Bhanubhai's Charred Body Is Proof That Casteism Remains a Burning Issue

Bhanubhai Vankar died protesting the rampant injustice and apathy that continues against Dalits in broad daylight, re-packaged and marketed as the ‘Gujarat model.'

Bhanubhai Vankar died protesting the rampant injustice and apathy that continues against Dalits in broad daylight, re-packaged and marketed as the ‘Gujarat model’.

Jignesh Mevani, Hardik Patel and Alpesh Thakor meet relatives of Dalit activist Bhanubhai Vankar. Credit: PTI

Jignesh Mevani, Hardik Patel and Alpesh Thakor meet relatives of Dalit activist Bhanubhai Vankar. Credit: PTI

Another soldier has given his life at the border. Bhanubhai Vankar. But unlike the deaths at the western front that make decibels in the casteist corridors of corporate media, the border where Bhanubhai fought and died is different. But he too had been a dedicated soldier for 40 years.

He fought against the borders that casteism draws in the heart of our society – in every village and every neighbourhood. Borders that segregate, that humiliate, that discriminate, that deny or determine access to land or resources. After committing an entire life to the struggle against such borders, he also dedicated his death to the same.

Bhanubhai, a retired revenue clerk and a member of the Rashtriya Dalit Adhikar Manch, was fighting for the rights of a landless Dalit farm labourer – an old woman named Hemaben Vankar, living in Dudkha village in Sami tehsil in Patan district. For years he had been helping the Dalit villagers of Dudhka with the documentation process. He even visited the state capital regularly to press their legitimate demands.

Despite the revenue department regularising it and the requisite fee of Rs 22,236 being paid years ago, the authorities were refusing to register or allot a piece of land to the Dalit family. This even after multiple rounds of appeals. Finally, last month, he submitted a letter to the newly re-elected chief minister, Vijay Rupani from the BJP, warning him that he, along with Hema and Rama Chamar, would perform an agnisnan (fire bath) if the land is not allotted to Dalits in Dudhka village.

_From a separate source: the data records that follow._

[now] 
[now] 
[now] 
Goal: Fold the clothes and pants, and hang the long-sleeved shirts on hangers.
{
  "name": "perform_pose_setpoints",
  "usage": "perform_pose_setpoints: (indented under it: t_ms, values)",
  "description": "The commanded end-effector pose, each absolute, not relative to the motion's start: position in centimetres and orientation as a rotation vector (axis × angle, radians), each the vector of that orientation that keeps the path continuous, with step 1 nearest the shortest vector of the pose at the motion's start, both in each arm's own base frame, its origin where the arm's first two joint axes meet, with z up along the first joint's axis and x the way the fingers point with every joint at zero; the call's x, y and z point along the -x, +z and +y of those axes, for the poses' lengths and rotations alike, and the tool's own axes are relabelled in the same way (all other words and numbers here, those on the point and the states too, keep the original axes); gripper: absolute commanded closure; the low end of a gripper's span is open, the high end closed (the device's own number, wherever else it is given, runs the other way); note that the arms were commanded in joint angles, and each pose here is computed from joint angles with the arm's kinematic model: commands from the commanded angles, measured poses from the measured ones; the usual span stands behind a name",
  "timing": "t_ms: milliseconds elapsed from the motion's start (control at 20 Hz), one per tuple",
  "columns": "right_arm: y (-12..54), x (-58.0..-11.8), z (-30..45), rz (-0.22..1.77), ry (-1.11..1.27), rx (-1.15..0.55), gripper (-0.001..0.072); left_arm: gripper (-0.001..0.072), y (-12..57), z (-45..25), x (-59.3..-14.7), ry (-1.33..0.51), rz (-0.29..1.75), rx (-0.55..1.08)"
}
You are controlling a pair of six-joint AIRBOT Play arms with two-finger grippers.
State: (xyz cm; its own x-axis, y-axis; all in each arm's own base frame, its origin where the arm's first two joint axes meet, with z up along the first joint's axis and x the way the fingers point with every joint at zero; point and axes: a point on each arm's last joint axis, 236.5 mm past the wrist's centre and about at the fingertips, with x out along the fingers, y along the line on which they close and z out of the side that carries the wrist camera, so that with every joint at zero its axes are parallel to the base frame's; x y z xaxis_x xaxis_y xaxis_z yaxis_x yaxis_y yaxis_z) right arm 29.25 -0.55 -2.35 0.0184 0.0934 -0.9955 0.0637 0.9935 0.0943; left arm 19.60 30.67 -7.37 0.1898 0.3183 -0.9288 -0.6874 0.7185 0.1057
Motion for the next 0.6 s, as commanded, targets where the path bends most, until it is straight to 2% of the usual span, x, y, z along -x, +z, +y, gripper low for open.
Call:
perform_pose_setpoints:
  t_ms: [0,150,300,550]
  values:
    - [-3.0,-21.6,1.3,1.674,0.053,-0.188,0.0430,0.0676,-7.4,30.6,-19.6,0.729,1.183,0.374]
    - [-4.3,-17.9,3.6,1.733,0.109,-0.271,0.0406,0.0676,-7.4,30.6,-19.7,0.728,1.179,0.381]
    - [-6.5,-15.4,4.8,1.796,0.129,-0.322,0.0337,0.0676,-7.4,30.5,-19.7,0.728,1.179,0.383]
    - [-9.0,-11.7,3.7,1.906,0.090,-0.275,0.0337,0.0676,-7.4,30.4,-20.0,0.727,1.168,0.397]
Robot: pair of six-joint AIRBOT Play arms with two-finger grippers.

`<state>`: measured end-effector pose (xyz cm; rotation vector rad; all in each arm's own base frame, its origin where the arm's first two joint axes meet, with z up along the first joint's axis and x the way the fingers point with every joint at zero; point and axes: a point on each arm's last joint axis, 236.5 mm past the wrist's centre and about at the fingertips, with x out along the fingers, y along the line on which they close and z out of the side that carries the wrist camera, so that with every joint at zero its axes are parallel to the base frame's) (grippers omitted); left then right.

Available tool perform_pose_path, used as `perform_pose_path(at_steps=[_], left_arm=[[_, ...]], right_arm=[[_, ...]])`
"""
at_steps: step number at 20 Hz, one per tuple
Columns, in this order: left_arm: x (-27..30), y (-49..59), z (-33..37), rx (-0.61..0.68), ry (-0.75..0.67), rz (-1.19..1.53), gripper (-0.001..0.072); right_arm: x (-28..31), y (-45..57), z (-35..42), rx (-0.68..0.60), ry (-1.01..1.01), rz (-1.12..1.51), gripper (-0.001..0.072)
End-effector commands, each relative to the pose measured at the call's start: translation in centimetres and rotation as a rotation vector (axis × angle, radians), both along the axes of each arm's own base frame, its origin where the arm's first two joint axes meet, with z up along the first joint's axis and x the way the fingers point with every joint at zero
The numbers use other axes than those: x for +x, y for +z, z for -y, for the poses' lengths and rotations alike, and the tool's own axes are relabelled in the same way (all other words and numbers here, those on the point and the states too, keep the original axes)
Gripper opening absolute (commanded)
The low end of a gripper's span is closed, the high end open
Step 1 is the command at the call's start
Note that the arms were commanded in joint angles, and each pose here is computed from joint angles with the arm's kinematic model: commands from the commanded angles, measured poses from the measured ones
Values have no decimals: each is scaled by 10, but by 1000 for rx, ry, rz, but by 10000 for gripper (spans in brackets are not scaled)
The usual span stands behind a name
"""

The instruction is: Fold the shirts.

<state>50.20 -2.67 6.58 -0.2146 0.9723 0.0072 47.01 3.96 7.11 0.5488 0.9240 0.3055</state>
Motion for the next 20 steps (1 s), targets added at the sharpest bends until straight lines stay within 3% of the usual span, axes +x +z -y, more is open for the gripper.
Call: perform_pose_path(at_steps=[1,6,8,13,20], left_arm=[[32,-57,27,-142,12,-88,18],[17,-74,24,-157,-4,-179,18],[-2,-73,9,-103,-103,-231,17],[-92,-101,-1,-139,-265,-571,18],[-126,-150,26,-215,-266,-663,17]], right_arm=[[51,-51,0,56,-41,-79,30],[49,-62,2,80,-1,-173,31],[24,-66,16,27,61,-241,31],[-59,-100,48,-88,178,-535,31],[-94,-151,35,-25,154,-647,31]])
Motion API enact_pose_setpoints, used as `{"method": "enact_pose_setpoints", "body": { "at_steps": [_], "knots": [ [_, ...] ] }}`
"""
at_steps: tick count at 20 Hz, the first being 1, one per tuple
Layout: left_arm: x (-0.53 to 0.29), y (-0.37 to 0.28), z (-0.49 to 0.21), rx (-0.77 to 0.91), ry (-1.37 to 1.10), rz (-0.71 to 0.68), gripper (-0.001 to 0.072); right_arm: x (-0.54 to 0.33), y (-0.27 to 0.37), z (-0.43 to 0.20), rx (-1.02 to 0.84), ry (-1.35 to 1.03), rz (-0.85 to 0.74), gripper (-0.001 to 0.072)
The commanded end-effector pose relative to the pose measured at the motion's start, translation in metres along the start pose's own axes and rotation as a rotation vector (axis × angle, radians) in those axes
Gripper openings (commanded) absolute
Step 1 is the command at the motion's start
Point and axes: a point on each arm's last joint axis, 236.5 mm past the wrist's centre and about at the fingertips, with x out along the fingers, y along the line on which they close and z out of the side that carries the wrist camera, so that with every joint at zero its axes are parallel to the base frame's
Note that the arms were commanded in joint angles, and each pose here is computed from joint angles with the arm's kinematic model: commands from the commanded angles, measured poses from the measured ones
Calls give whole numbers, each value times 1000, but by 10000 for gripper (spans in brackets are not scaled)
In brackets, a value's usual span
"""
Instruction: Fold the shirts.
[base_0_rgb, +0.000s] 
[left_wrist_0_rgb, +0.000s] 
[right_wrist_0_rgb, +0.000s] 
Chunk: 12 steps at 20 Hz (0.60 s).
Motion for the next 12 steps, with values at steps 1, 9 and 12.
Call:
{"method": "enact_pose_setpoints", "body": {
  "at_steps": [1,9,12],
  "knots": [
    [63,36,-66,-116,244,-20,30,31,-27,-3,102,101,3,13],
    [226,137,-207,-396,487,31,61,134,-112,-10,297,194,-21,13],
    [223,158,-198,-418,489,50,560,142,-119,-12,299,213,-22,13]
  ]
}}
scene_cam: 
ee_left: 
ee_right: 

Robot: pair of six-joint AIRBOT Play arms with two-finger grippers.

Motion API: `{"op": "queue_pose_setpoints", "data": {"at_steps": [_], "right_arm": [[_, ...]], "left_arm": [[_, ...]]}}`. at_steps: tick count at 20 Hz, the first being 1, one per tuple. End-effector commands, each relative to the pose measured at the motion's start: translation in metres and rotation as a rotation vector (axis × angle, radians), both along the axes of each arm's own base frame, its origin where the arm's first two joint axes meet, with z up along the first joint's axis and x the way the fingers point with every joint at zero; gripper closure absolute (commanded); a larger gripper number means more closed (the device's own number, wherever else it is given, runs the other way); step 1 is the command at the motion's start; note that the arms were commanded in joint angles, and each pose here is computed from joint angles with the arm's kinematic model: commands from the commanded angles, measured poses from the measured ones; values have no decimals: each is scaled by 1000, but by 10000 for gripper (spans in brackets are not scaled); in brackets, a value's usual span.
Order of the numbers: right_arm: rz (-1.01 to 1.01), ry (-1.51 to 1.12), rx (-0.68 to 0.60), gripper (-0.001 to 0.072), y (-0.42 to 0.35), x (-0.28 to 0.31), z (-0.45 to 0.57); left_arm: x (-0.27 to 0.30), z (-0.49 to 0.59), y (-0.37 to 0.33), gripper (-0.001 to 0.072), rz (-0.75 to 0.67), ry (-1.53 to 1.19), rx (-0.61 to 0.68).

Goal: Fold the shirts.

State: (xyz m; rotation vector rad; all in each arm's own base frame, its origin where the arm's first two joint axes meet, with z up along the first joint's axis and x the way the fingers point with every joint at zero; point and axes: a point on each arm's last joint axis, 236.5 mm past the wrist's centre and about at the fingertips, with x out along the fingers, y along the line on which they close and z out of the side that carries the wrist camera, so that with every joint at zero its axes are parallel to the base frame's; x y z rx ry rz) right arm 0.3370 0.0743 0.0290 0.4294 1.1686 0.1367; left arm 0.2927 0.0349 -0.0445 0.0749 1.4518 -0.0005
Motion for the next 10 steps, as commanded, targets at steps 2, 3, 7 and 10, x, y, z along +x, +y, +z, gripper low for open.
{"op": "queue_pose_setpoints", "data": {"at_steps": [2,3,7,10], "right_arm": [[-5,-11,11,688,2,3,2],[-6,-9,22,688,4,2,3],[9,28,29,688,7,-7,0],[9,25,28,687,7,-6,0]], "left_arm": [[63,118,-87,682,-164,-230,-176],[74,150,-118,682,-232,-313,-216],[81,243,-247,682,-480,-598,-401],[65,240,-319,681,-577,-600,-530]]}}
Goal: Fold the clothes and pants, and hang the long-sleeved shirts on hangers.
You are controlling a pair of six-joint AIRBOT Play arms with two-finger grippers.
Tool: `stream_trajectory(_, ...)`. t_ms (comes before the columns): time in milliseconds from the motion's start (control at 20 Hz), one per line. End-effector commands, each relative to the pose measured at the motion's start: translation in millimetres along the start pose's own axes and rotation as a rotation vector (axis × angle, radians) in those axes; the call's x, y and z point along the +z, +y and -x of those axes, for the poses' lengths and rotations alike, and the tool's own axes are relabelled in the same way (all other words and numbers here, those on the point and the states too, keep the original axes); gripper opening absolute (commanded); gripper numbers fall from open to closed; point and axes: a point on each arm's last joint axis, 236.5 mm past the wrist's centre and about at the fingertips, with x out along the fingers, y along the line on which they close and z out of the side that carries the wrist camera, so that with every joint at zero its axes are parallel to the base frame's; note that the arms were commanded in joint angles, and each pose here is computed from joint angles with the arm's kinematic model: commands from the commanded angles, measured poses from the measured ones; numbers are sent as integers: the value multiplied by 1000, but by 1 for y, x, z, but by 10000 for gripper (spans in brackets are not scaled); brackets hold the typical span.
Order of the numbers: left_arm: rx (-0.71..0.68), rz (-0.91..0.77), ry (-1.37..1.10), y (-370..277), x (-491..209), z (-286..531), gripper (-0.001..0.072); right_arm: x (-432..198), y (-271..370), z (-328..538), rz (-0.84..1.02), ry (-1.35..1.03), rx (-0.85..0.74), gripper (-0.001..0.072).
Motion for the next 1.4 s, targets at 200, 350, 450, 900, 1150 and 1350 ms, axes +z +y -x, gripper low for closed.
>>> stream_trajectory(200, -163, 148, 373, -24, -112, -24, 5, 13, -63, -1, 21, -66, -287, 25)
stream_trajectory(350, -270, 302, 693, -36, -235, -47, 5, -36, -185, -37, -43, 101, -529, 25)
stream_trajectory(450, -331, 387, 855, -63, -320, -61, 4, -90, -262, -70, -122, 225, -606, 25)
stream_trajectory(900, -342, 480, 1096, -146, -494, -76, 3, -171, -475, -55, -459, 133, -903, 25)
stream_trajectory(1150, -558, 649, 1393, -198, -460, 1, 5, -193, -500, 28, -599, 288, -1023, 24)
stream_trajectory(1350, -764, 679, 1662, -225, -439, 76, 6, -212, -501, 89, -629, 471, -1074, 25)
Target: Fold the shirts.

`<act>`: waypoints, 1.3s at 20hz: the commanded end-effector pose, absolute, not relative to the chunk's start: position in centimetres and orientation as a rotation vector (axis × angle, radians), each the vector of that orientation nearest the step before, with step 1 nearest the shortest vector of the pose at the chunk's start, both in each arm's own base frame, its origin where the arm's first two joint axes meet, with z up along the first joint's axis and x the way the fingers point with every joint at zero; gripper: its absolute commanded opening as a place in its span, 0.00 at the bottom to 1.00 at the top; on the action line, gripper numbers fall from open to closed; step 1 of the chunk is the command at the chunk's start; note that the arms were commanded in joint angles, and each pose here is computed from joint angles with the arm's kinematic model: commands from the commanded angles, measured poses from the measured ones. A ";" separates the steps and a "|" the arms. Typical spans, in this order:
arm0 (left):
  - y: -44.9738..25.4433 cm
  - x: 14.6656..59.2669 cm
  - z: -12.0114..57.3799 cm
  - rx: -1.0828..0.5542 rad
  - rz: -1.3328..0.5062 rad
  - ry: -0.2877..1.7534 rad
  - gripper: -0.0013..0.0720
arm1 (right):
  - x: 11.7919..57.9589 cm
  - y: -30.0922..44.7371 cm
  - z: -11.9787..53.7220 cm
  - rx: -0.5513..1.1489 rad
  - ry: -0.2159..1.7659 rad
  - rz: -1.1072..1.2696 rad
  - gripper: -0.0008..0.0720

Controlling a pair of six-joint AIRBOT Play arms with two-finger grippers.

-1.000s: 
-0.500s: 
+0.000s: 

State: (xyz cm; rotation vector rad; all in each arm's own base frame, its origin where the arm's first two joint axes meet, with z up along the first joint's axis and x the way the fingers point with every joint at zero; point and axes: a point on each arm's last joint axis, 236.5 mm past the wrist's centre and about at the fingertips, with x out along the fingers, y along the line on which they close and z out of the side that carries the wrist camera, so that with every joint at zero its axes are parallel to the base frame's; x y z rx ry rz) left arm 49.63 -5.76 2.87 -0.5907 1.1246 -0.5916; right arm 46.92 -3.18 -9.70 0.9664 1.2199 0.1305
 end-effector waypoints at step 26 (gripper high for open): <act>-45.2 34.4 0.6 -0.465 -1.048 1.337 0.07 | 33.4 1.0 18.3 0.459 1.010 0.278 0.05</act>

Bhanubhai Vankar as he immolated himself. Credit: Special arrangement

“On February 7, Vankar had given a memorandum to Patan collector urging him to regularise the land of Dudkha village in Sami taluka of Patan. Vankar had also warned of self-immolation on February 15 if their demands were not met by Tuesday,” said Ratilal Makwana, a close relative of Bhanubhai. And that is exactly what he did on February 15 inside the Patan district collectorate compound in broad daylight.

It was an act of protest against the rampant injustice and apathy that continues in broad daylight, which then is packaged and marketed as the ‘Gujarat model of development’. His protest was not just against the denial of land to one landless Dalit farm labourer, but also against this model that has been built on the denial to thousands others.

Bhanubhai Vankar. Credit: Special arrangement

Bhanubhai Vankar. Credit: Special arrangement

Gujarat for long has been projected by Prime Minister Narendra Modi, the media and the market nexus as the ideal state, a state to be emulated and replicated across the country. It is where the projects of Brahmanical Hindutva and corporate capital come together in their crudest form to make a deadly cocktail.

What Hindutva has entailed is that the Muslim minorities post the 2002 pogrom have been systematically turned into second-class citizens. While the model of “development” has meant “ease of business” for corporate giants, for the Dalits and other marginalised, it has meant a harder reality

It has meant favours worth billions for Adanis and Ambanis, and easier land grab from farmers and fisherfolk, destroying livelihoods.

Problem of landlessness

For the Dalits and tribals, the promise of land distribution has been like a mirage in Kutch. While the share of tribals in total households in Gujarat is a substantial 24.66%, their share in landownership is just 13.57%. The Dalits constitute a mere 7.75% of the population in Gujarat and their share in landownership is a mere 2.61%. Being thinly scattered across the state, they have hardly had an avenue to express themselves in unison until recently.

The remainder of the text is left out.